• _WORK REQUEST_: Show the lines below that contain the string "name".

• _SOURCE MATERIAL_:
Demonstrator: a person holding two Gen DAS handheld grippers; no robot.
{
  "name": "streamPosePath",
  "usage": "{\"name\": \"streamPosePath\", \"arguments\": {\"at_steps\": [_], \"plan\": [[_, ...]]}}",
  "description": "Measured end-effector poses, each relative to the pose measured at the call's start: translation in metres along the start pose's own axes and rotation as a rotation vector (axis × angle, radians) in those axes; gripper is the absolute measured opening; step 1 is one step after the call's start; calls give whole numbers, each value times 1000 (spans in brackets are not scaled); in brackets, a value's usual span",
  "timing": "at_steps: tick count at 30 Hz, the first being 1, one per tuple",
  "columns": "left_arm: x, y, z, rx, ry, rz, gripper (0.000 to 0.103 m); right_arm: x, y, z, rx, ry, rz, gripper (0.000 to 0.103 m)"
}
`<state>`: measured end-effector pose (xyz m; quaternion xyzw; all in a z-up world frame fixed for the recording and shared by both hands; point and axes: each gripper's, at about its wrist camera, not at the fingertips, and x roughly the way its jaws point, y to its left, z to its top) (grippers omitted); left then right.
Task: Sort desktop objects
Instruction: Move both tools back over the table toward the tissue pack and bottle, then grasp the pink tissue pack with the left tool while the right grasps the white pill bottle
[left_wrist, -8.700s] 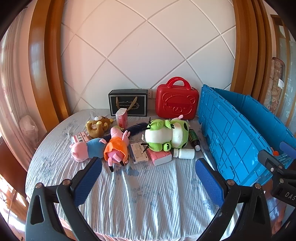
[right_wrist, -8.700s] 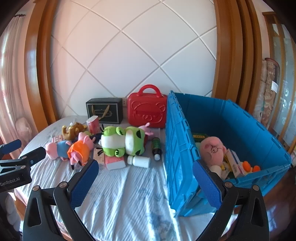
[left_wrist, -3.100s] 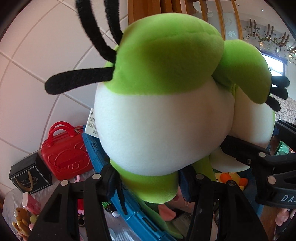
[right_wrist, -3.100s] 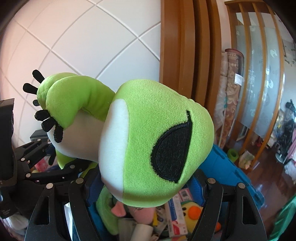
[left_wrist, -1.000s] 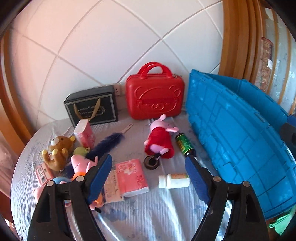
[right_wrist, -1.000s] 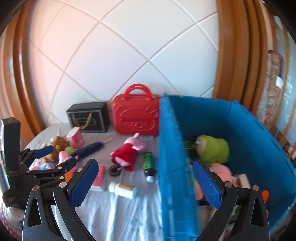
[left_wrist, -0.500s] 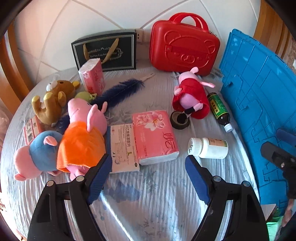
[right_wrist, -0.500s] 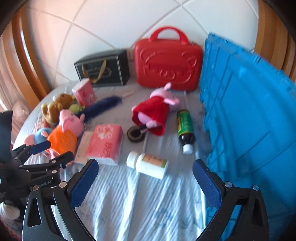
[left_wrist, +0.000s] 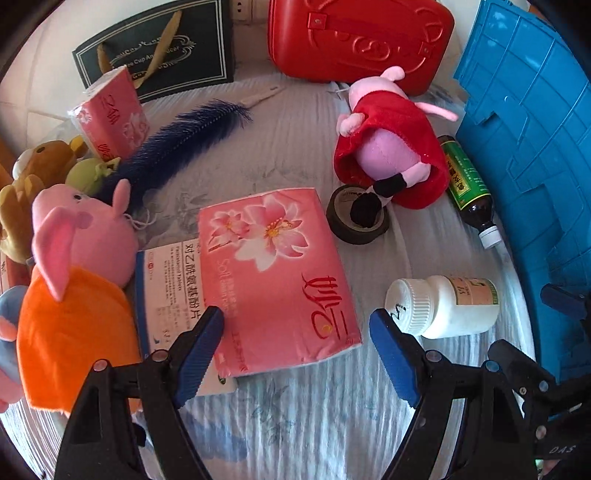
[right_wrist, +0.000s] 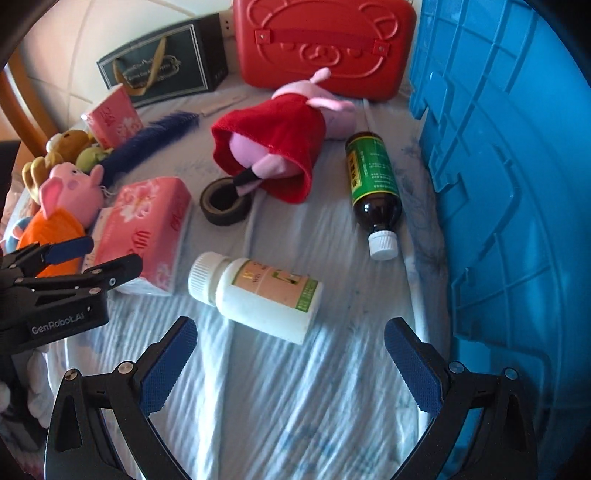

• _OUTPUT OF THE TASK_:
  "name": "streamPosePath",
  "usage": "{\"name\": \"streamPosePath\", \"arguments\": {\"at_steps\": [_], \"plan\": [[_, ...]]}}",

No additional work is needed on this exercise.